## Your assignment
All of the entries are to be restated word for word.

• • • • •

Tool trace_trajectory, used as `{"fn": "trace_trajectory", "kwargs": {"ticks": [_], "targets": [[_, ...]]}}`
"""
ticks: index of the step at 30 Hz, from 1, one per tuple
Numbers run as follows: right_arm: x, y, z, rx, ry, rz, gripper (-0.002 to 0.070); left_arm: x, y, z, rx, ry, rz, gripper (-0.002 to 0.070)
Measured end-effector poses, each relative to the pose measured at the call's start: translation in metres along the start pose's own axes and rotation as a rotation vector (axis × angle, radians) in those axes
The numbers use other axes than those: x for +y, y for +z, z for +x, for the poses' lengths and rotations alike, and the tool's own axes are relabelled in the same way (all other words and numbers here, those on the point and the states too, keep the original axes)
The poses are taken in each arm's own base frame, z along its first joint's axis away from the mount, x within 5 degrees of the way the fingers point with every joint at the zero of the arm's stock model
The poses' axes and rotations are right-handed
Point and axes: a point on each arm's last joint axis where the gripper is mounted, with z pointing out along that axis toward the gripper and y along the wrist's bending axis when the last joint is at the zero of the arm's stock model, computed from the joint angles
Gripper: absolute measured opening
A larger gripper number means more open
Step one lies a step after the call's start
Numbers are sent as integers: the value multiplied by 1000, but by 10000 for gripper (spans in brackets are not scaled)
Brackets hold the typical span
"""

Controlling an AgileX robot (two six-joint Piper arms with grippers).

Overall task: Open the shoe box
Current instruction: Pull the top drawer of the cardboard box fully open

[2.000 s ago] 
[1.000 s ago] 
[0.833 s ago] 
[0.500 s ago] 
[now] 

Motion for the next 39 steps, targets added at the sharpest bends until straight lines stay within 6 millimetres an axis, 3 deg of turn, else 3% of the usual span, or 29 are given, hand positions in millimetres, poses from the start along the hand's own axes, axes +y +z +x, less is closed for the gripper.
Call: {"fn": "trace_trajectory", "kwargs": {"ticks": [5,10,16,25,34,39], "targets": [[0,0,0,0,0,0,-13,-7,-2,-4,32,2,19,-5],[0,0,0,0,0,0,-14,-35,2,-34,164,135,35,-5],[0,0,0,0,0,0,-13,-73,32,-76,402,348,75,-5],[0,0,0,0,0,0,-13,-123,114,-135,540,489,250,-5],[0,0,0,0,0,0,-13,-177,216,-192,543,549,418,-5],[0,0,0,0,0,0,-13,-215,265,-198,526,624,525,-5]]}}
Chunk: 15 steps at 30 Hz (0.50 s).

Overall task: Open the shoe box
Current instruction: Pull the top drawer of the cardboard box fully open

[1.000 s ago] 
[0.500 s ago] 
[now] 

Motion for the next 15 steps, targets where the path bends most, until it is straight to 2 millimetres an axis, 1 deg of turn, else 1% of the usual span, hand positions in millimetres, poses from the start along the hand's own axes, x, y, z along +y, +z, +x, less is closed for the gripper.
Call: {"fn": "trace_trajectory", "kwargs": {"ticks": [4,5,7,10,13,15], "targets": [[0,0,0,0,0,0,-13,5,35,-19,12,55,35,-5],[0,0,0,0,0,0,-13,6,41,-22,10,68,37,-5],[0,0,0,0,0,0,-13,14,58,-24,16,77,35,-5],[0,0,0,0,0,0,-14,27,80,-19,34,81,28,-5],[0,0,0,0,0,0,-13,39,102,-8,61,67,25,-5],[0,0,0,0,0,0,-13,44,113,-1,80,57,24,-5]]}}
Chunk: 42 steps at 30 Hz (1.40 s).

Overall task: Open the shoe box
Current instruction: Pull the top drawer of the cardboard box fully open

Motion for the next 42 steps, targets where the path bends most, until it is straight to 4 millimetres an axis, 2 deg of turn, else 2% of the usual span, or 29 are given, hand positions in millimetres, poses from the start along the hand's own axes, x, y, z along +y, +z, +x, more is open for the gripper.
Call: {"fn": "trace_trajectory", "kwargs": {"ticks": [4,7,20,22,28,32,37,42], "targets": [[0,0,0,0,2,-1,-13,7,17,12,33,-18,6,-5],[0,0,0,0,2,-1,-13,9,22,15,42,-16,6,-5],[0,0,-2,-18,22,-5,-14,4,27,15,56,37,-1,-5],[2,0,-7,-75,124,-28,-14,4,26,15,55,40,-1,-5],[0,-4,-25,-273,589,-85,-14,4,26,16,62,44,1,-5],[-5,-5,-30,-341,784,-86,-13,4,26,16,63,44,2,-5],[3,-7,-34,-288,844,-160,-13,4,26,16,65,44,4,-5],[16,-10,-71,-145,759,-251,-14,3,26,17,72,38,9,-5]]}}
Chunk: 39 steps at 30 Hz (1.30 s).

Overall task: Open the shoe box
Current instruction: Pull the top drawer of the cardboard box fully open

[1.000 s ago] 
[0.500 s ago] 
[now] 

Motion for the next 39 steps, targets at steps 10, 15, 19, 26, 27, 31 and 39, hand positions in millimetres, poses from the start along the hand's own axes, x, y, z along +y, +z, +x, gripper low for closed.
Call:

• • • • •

## Solution to the exercise
Tool trace_trajectory, used as `{"fn": "trace_trajectory", "kwargs": {"ticks": [_], "targets": [[_, ...]]}}`
"""
ticks: index of the step at 30 Hz, from 1, one per tuple
Numbers run as follows: right_arm: x, y, z, rx, ry, rz, gripper (-0.002 to 0.070); left_arm: x, y, z, rx, ry, rz, gripper (-0.002 to 0.070)
Measured end-effector poses, each relative to the pose measured at the call's start: translation in metres along the start pose's own axes and rotation as a rotation vector (axis × angle, radians) in those axes
The numbers use other axes than those: x for +y, y for +z, z for +x, for the poses' lengths and rotations alike, and the tool's own axes are relabelled in the same way (all other words and numbers here, those on the point and the states too, keep the original axes)
The poses are taken in each arm's own base frame, z along its first joint's axis away from the mount, x within 5 degrees of the way the fingers point with every joint at the zero of the arm's stock model
The poses' axes and rotations are right-handed
Point and axes: a point on each arm's last joint axis where the gripper is mounted, with z pointing out along that axis toward the gripper and y along the wrist's bending axis when the last joint is at the zero of the arm's stock model, computed from the joint angles
Gripper: absolute measured opening
A larger gripper number means more open
Step one lies a step after the call's start
Numbers are sent as integers: the value multiplied by 1000, but by 10000 for gripper (spans in brackets are not scaled)
Brackets hold the typical span
"""

Controlling an AgileX robot (two six-joint Piper arms with grippers).

Overall task: Open the shoe box
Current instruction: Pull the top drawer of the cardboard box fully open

[2.000 s ago] 
[1.000 s ago] 
[0.833 s ago] 
[0.500 s ago] 
[now] 

Motion for the next 39 steps, targets added at the sharpest bends until straight lines stay within 6 millimetres an axis, 3 deg of turn, else 3% of the usual span, or 29 are given, hand positions in millimetres, poses from the start along the hand's own axes, axes +y +z +x, less is closed for the gripper.
Call: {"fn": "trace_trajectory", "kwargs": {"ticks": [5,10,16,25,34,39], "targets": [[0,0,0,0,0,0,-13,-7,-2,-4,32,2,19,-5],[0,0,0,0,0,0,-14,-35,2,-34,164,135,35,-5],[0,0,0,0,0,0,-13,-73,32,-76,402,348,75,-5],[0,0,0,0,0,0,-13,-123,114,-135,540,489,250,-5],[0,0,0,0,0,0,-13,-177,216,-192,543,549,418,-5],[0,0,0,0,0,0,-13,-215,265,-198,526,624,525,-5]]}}
Chunk: 15 steps at 30 Hz (0.50 s).

Overall task: Open the shoe box
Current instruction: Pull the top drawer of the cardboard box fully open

[1.000 s ago] 
[0.500 s ago] 
[now] 

Motion for the next 15 steps, targets where the path bends most, until it is straight to 2 millimetres an axis, 1 deg of turn, else 1% of the usual span, hand positions in millimetres, poses from the start along the hand's own axes, x, y, z along +y, +z, +x, less is closed for the gripper.
Call: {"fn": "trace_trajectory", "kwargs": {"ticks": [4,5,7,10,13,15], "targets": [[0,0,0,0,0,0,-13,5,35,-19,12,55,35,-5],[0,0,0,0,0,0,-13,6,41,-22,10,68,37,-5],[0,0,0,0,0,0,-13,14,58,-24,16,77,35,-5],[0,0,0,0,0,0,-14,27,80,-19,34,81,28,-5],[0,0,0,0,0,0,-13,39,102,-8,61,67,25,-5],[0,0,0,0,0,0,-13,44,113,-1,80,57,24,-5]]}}
Chunk: 42 steps at 30 Hz (1.40 s).

Overall task: Open the shoe box
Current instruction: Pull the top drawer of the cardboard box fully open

Motion for the next 42 steps, targets where the path bends most, until it is straight to 4 millimetres an axis, 2 deg of turn, else 2% of the usual span, or 29 are given, hand positions in millimetres, poses from the start along the hand's own axes, x, y, z along +y, +z, +x, more is open for the gripper.
Call: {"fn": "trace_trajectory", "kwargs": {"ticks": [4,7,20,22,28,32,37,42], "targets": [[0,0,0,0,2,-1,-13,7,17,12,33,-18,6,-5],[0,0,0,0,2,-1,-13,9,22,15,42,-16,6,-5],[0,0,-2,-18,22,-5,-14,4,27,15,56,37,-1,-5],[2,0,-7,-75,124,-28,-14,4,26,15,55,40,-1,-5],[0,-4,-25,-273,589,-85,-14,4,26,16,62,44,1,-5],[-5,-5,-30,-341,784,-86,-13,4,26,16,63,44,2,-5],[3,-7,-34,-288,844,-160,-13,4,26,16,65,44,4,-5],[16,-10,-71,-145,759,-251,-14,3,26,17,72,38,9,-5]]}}
Chunk: 39 steps at 30 Hz (1.30 s).

Overall task: Open the shoe box
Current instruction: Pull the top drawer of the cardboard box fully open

[1.000 s ago] 
[0.500 s ago] 
[now] 

Motion for the next 39 steps, targets at steps 10, 15, 19, 26, 27, 31 and 39, hand positions in millimetres, poses from the start along the hand's own axes, x, y, z along +y, +z, +x, gripper low for closed.
Call:

No more output is expected.